Gather from the material every line that contains the string "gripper".

=== Begin Enclosure ===

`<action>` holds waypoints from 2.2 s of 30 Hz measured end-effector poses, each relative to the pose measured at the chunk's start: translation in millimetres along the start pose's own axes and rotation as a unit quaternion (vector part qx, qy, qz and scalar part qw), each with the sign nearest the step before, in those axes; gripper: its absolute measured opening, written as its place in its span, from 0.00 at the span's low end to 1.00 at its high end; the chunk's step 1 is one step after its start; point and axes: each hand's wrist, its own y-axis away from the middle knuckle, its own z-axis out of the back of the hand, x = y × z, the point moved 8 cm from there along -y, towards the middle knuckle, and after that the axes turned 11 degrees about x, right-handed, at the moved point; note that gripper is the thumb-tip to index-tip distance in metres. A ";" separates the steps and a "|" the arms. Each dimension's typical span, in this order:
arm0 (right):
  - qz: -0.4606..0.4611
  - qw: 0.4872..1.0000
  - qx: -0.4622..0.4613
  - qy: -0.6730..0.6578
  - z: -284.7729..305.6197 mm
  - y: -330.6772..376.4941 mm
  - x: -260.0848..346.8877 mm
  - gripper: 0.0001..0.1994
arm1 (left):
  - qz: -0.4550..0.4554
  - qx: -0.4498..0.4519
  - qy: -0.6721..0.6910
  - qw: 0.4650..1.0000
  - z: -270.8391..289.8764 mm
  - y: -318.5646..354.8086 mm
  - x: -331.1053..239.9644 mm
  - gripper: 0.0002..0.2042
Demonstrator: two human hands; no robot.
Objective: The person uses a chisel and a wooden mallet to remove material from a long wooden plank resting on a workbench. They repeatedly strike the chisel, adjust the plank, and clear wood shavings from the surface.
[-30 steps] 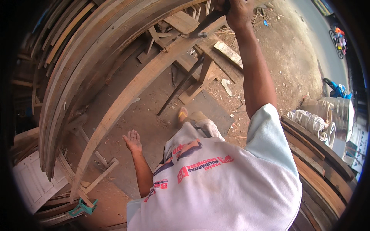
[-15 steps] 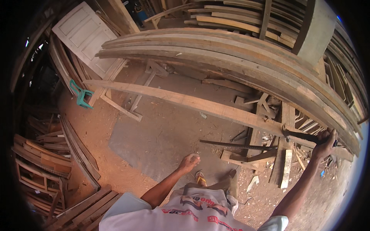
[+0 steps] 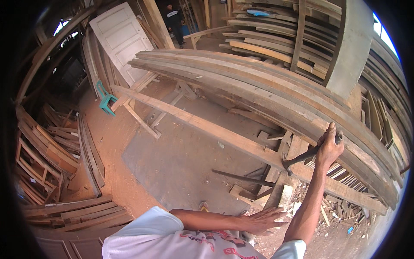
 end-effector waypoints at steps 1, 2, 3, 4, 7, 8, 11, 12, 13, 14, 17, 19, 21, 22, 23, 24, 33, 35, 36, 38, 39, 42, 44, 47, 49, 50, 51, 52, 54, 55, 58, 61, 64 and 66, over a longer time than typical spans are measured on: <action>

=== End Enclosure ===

* [RESULT]:
`<action>` holds waypoints from 2.2 s of 30 Hz measured end-effector poses, each relative to the pose measured at the chunk's start: translation in millimetres along the start pose's own axes and rotation as a unit quaternion (vector part qx, qy, qz and scalar part qw), each with the sign nearest the step before, in those axes; gripper: its absolute measured opening, written as its place in its span, from 0.00 at the span's low end to 1.00 at its high end; the chunk's step 1 is one step after its start; point and axes: each hand's wrist, its own y-axis away from the middle knuckle, its own z-axis out of the back of the hand, x = y × z, the point moved 8 cm from there along -y, towards the middle knuckle, and after that the axes turned 11 degrees about x, right-handed, at the moved point; note that gripper is the thumb-tip to index-tip distance in metres. A ";" separates the steps and a "|" the arms. Each dimension's typical span, in this order:
  - gripper: 0.0001..0.1994
  - gripper: 0.0002..0.2042

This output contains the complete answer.